Name	Type	Description
`rotation_vector`	`NDArray`	Array of rotation vectors.

as_axis_angle ¶

as_axis_angle() -> tuple[NDArray, NDArray]

Return the axis, angle representation.

See additional documentation regarding axis angle conventions at: from_axis_angle.

Returns:

Name	Type	Description
`axis`	`NDArray`	Array of axes of rotation.
`angle`	`NDArray`	Array of angles. Each angle corresponds to each axis.

inverse ¶

inverse() -> Self

Return the inverse of the current instance.

Returns:

Name	Type	Description
`inverse`	`Self`	A new instance containing the inverse of the current instance.

compose `classmethod` ¶

compose(instances: tuple[Self, ...]) -> Self

Compose multiple rotations.

Inputs must have compatible dimensions and times.

Parameters:

Name	Type	Description	Default
`instances`	`tuple[Self, ...]`	Tuple of Rotation instances to be composed from first to last.	required

Returns:

Name	Type	Description
`composed`	`Self`	Rotation instance composed from the inputs.
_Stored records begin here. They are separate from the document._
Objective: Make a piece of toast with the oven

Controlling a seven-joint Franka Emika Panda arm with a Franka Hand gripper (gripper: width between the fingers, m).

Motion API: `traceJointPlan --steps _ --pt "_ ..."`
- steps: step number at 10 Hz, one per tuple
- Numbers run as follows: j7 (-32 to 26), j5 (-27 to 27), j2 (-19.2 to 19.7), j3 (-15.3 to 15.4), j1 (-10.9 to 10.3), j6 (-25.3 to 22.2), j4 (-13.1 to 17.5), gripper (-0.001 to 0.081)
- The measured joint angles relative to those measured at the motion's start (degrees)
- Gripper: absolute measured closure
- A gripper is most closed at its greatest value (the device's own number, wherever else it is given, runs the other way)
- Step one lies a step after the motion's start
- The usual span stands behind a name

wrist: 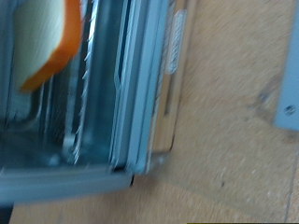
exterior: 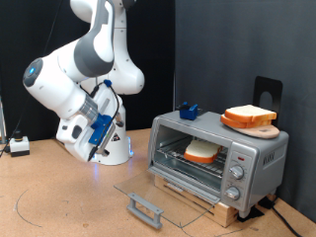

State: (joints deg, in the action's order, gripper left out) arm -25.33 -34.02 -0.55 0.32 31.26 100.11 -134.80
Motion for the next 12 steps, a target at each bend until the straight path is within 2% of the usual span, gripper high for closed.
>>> traceJointPlan --steps 1,4,6,9,12 --pt "1.1 -0.3 1.4 -0.1 0.1 2.0 -0.2 -0.0004" --pt "3.6 5.4 7.1 -0.5 0.1 4.0 0.0 -0.0004" --pt "3.5 5.3 10.7 -0.6 0.1 6.7 0.1 -0.0004" --pt "2.9 5.5 15.7 -0.2 0.0 6.9 0.1 -0.0004" --pt "1.6 5.5 18.8 1.3 -0.5 9.0 -1.7 -0.0004"
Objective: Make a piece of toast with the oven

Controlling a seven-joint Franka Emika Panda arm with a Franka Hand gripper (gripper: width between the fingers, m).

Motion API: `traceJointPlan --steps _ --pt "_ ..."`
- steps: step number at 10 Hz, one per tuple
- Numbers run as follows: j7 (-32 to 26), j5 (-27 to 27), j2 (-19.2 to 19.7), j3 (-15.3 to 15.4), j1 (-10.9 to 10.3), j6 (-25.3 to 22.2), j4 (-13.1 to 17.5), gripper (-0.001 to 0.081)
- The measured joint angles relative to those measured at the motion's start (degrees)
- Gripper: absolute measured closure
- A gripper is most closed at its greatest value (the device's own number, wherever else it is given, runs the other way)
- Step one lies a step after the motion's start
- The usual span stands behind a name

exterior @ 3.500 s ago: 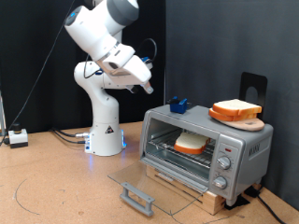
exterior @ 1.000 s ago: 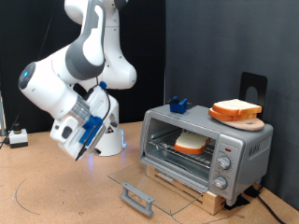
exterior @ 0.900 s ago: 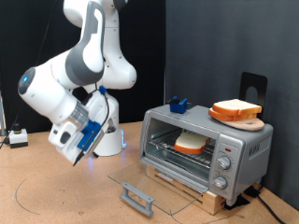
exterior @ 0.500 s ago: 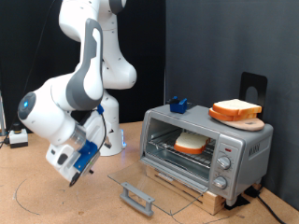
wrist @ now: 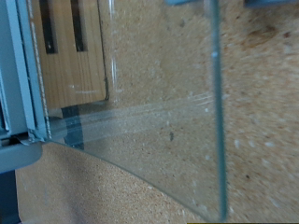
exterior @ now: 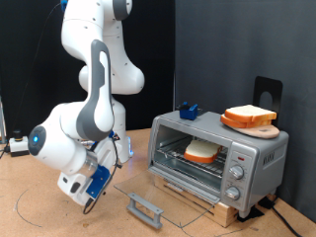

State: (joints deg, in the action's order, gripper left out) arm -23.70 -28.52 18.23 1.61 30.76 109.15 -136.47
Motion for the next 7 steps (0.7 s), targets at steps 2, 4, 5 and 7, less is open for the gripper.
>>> traceJointPlan --steps 2,4,5,7 --pt "-2.2 -0.2 0.0 1.8 -0.2 0.2 -2.2 -0.0004" --pt "-3.8 -1.2 -0.7 3.8 -0.5 0.2 -4.7 -0.0004" --pt "-4.2 -2.2 -1.1 4.6 -0.6 0.3 -5.8 -0.0004" --pt "-4.5 -3.6 -2.4 4.9 -0.4 0.9 -6.8 -0.0004"
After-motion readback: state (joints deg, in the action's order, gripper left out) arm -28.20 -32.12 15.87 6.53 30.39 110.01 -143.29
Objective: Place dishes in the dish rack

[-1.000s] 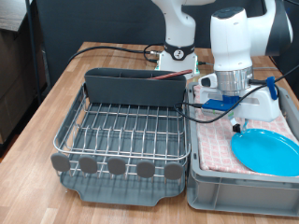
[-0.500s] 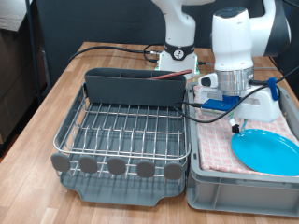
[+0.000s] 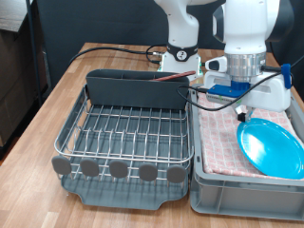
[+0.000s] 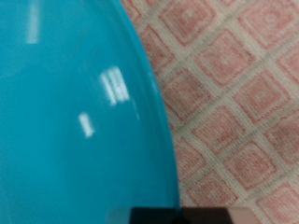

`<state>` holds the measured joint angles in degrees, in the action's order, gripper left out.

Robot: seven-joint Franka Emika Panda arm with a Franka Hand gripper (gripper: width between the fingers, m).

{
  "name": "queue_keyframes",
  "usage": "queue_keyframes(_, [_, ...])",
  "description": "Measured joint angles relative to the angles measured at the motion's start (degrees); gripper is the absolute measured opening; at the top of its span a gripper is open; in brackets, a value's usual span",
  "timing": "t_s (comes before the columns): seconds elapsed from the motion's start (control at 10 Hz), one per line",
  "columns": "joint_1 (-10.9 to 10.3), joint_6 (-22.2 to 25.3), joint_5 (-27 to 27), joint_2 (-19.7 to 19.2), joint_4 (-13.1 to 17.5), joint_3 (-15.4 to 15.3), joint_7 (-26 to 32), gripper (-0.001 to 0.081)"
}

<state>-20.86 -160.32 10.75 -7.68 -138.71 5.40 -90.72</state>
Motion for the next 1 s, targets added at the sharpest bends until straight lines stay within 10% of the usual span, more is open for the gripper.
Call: queue_keyframes(1.0, [0.0,7.1,-4.2,4.7,1.6,1.3,-2.5,0.0])
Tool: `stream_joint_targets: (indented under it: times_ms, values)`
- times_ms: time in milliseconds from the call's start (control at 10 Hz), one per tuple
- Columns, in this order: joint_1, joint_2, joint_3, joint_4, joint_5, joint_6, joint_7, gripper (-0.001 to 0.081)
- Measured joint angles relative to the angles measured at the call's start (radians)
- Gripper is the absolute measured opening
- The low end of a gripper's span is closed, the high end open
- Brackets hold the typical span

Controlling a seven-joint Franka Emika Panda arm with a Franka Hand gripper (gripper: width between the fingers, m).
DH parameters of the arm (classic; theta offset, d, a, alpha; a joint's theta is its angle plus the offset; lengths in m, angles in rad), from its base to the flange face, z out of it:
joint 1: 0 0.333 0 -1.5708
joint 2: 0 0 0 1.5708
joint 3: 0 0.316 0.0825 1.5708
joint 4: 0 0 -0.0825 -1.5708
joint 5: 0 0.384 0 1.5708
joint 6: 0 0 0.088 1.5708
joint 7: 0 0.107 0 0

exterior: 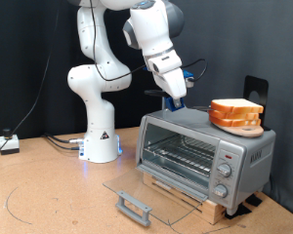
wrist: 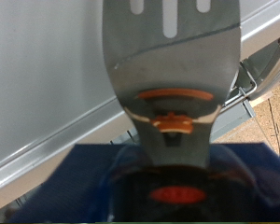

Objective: Make a piece of toast with the oven

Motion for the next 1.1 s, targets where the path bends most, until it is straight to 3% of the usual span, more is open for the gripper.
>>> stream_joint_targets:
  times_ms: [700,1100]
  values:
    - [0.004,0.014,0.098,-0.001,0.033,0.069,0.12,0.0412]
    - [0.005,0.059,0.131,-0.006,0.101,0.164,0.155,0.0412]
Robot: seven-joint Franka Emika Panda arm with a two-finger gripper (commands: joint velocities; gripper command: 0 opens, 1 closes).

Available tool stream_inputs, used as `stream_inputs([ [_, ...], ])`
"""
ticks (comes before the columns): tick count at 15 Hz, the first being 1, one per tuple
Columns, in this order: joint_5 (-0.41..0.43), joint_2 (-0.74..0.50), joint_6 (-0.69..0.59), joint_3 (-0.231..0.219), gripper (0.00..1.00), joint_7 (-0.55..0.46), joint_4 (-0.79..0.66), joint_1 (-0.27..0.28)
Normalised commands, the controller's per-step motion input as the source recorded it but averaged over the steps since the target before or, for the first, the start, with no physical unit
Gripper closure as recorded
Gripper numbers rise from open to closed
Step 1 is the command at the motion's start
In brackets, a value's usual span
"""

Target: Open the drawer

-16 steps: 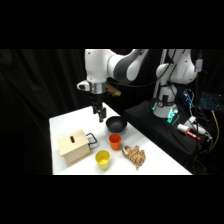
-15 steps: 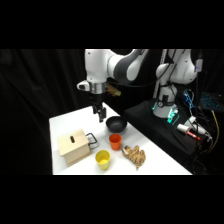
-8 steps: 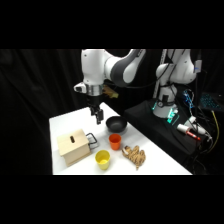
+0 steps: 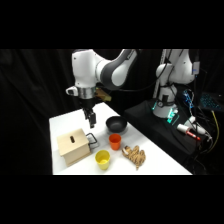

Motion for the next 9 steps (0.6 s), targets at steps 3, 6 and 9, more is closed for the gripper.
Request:
stream_inputs([
  [3,0.132,0.15,0.02,0.114,0.00,-0.19,0.15,-0.029],
  [6,0.046,0.14,0.08,0.061,0.00,-0.19,0.09,-0.010],
  [9,0.003,0.15,0.17,0.022,0.00,-0.17,0.05,-0.017],
])
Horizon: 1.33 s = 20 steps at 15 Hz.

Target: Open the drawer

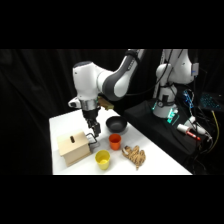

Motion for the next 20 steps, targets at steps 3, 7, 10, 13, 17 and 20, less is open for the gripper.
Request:
stream_inputs([
  [3,0.044,0.15,0.26,0.044,0.00,-0.19,0.04,-0.051],
  [7,0.029,0.13,0.26,0.049,0.00,-0.16,0.06,-0.057],
  [10,0.042,0.12,0.21,0.070,0.00,-0.17,0.08,-0.080],
  [13,0.044,0.13,0.17,0.081,0.00,-0.16,0.10,-0.089],
  [17,0.046,0.17,0.16,0.080,0.00,-0.14,0.16,-0.094],
  [20,0.038,0.20,0.15,0.076,0.00,-0.13,0.21,-0.097],
])
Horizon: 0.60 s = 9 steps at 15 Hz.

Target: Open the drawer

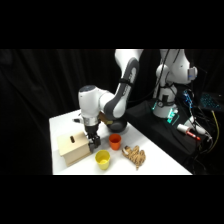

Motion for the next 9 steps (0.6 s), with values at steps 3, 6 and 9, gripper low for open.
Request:
stream_inputs([
  [3,0.027,0.21,0.13,0.061,0.00,-0.11,0.23,-0.089],
  [6,0.025,0.17,0.09,0.060,0.00,-0.10,0.20,-0.087],
  [9,0.021,0.09,0.08,0.053,0.00,-0.09,0.11,-0.075],
])
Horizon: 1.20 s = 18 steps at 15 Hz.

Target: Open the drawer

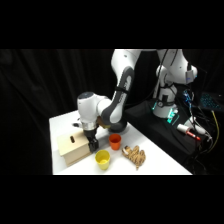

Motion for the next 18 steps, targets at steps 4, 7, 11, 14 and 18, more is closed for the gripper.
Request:
stream_inputs([
  [4,0.006,-0.04,0.10,0.029,0.00,-0.07,-0.04,-0.054],
  [7,0.001,-0.11,0.14,0.005,0.00,-0.05,-0.14,-0.049],
  [11,-0.001,-0.18,0.20,-0.008,0.00,-0.02,-0.28,-0.041],
  [14,0.000,-0.25,0.21,-0.015,0.00,0.01,-0.38,-0.032],
  [18,-0.017,-0.34,0.18,-0.044,0.00,0.04,-0.45,-0.009],
])
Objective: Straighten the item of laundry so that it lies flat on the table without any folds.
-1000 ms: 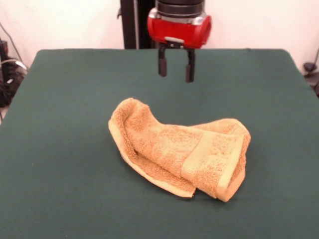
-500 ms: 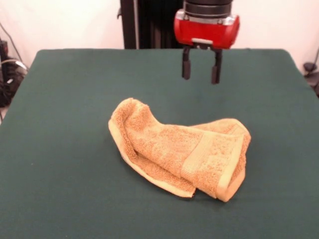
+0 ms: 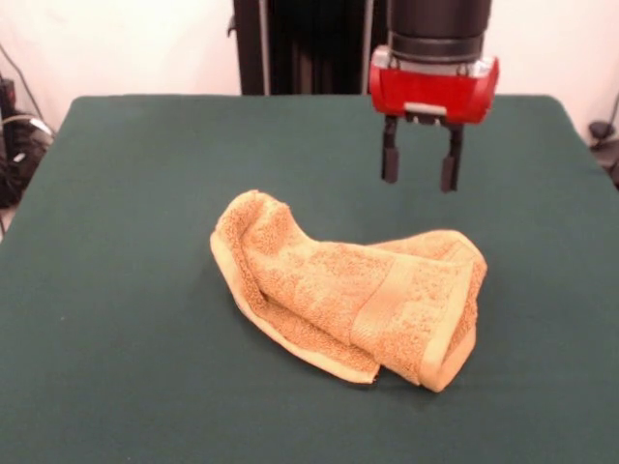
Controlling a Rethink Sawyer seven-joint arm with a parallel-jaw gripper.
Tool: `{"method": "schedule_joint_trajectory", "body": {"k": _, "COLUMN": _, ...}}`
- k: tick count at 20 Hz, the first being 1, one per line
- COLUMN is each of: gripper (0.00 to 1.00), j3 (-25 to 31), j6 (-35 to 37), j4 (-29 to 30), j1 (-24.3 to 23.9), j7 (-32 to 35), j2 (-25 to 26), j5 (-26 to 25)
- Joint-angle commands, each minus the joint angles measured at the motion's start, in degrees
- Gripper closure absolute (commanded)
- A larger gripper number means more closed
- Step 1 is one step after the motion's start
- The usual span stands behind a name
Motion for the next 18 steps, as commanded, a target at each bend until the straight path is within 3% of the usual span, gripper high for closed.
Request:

integral_factor `classmethod` ¶

integral_factor(rotation_vector: NDArray) -> NDArray

Returns the first integral matrix factor.

Return the matrix factor, \(\mathbf{F}_{1}(\mathbf{\theta})\), that converts the integral of a vector, \(\mathbf{v}\), that is constant in a rotating (body/sensor) frame to the integral of \(\mathbf{v}\) in a fixed (world) frame. The moving frame rotates through rotation vector, \(\mathbf{\theta}\), relative to the fixed frame.

\[ \int_{t}^{t+\Delta t} \mathbf{v}^{w} dt = \mathbf{F}_{1}(\mathbf{\theta}) \mathbf{v}^{b} \Delta t \]

See Reference [01], Equation 19.1.3.4 and Reference [18], Equation 8.40.

Parameters:

Name	Type	Description	Default
`rotation_vector`	`NDArray`	Array of rotation vectors.	required

Returns:

Name	Type	Description
`integral_factor`	`NDArray`	Integral matrix factor.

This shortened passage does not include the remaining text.